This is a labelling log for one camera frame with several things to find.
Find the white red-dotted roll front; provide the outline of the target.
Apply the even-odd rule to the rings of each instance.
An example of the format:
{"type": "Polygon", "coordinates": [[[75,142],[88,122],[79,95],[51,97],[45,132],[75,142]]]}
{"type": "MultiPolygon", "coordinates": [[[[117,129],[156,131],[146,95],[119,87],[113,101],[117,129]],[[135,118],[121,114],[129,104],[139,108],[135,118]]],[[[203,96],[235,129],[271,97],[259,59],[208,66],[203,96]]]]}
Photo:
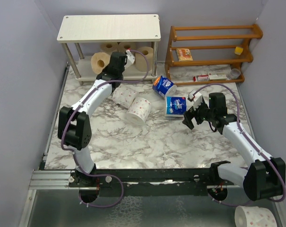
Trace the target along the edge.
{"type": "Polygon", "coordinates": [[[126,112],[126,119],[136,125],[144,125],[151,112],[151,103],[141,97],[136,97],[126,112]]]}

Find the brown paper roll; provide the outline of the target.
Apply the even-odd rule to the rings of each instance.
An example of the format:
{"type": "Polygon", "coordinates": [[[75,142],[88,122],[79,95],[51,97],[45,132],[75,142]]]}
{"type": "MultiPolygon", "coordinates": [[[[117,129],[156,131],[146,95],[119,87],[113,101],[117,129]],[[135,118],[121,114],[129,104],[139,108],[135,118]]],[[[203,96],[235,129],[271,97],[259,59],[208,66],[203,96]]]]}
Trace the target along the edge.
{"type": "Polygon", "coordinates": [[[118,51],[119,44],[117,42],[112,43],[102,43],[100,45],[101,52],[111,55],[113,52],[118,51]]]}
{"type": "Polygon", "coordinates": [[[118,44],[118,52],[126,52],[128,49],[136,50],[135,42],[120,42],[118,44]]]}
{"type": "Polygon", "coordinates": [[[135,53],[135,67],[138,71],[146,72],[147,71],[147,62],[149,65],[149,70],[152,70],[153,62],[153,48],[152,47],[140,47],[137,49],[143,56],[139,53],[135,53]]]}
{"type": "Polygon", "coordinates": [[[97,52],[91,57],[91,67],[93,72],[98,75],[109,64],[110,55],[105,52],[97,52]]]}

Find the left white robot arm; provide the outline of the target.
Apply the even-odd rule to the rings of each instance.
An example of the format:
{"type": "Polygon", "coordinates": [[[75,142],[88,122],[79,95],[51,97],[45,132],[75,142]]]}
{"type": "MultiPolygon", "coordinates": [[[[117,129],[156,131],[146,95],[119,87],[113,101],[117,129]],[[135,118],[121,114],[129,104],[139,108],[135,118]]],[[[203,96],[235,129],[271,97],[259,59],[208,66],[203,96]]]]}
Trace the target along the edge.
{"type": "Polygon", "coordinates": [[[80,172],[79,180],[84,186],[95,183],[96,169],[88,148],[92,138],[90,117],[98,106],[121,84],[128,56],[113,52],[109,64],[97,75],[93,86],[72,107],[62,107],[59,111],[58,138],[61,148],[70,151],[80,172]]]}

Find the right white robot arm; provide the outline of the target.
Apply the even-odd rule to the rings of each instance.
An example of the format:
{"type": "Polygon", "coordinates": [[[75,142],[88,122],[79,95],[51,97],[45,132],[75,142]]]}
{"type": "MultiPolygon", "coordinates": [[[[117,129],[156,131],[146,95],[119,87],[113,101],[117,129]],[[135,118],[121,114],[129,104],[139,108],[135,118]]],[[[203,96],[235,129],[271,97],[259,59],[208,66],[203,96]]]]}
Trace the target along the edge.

EXERCISE GOAL: Every entry, word for word: repeat it, but skip the images.

SOLUTION TO THIS EXERCISE:
This is a labelling log for one camera frame with several things to find.
Find the white red-dotted roll front; provide the outline of the target.
Apply the even-odd rule to the rings of each instance.
An example of the format:
{"type": "Polygon", "coordinates": [[[75,142],[88,122],[79,95],[51,97],[45,132],[75,142]]]}
{"type": "MultiPolygon", "coordinates": [[[[117,129],[156,131],[146,95],[119,87],[113,101],[117,129]],[[135,118],[121,114],[129,104],[139,108],[135,118]]],[[[203,96],[235,129],[271,97],[259,59],[208,66],[203,96]]]]}
Photo:
Trace the target along the edge.
{"type": "Polygon", "coordinates": [[[126,112],[126,119],[136,125],[144,125],[151,112],[151,103],[141,97],[136,97],[126,112]]]}

Find the brown paper roll; provide the outline of the target.
Apply the even-odd rule to the rings of each instance.
An example of the format:
{"type": "Polygon", "coordinates": [[[75,142],[88,122],[79,95],[51,97],[45,132],[75,142]]]}
{"type": "MultiPolygon", "coordinates": [[[[117,129],[156,131],[146,95],[119,87],[113,101],[117,129]],[[135,118],[121,114],[129,104],[139,108],[135,118]]],[[[203,96],[235,129],[271,97],[259,59],[208,66],[203,96]]]]}
Trace the target along the edge.
{"type": "Polygon", "coordinates": [[[118,51],[119,44],[117,42],[112,43],[102,43],[100,45],[101,52],[111,55],[113,52],[118,51]]]}
{"type": "Polygon", "coordinates": [[[118,44],[118,52],[126,52],[128,49],[136,50],[135,42],[120,42],[118,44]]]}
{"type": "Polygon", "coordinates": [[[135,53],[135,67],[138,71],[146,72],[147,71],[147,62],[149,65],[149,70],[152,70],[153,62],[153,48],[152,47],[140,47],[137,49],[143,56],[139,53],[135,53]]]}
{"type": "Polygon", "coordinates": [[[97,52],[91,57],[91,67],[93,72],[98,75],[109,64],[110,55],[105,52],[97,52]]]}

Find the left white robot arm; provide the outline of the target.
Apply the even-odd rule to the rings of each instance.
An example of the format:
{"type": "Polygon", "coordinates": [[[75,142],[88,122],[79,95],[51,97],[45,132],[75,142]]]}
{"type": "MultiPolygon", "coordinates": [[[[117,129],[156,131],[146,95],[119,87],[113,101],[117,129]],[[135,118],[121,114],[129,104],[139,108],[135,118]]],[[[203,96],[235,129],[271,97],[259,59],[208,66],[203,96]]]]}
Trace the target along the edge.
{"type": "Polygon", "coordinates": [[[80,172],[79,180],[84,186],[95,183],[96,169],[88,148],[92,138],[90,117],[98,106],[121,84],[128,56],[113,52],[109,64],[97,75],[93,86],[72,107],[62,107],[59,111],[58,138],[61,148],[70,151],[80,172]]]}

Find the right white robot arm; provide the outline of the target.
Apply the even-odd rule to the rings of each instance.
An example of the format:
{"type": "Polygon", "coordinates": [[[75,142],[88,122],[79,95],[51,97],[45,132],[75,142]]]}
{"type": "MultiPolygon", "coordinates": [[[[117,129],[156,131],[146,95],[119,87],[113,101],[117,129]],[[135,118],[121,114],[129,104],[139,108],[135,118]]],[[[203,96],[235,129],[271,97],[259,59],[208,66],[203,96]]]]}
Trace the target along the edge.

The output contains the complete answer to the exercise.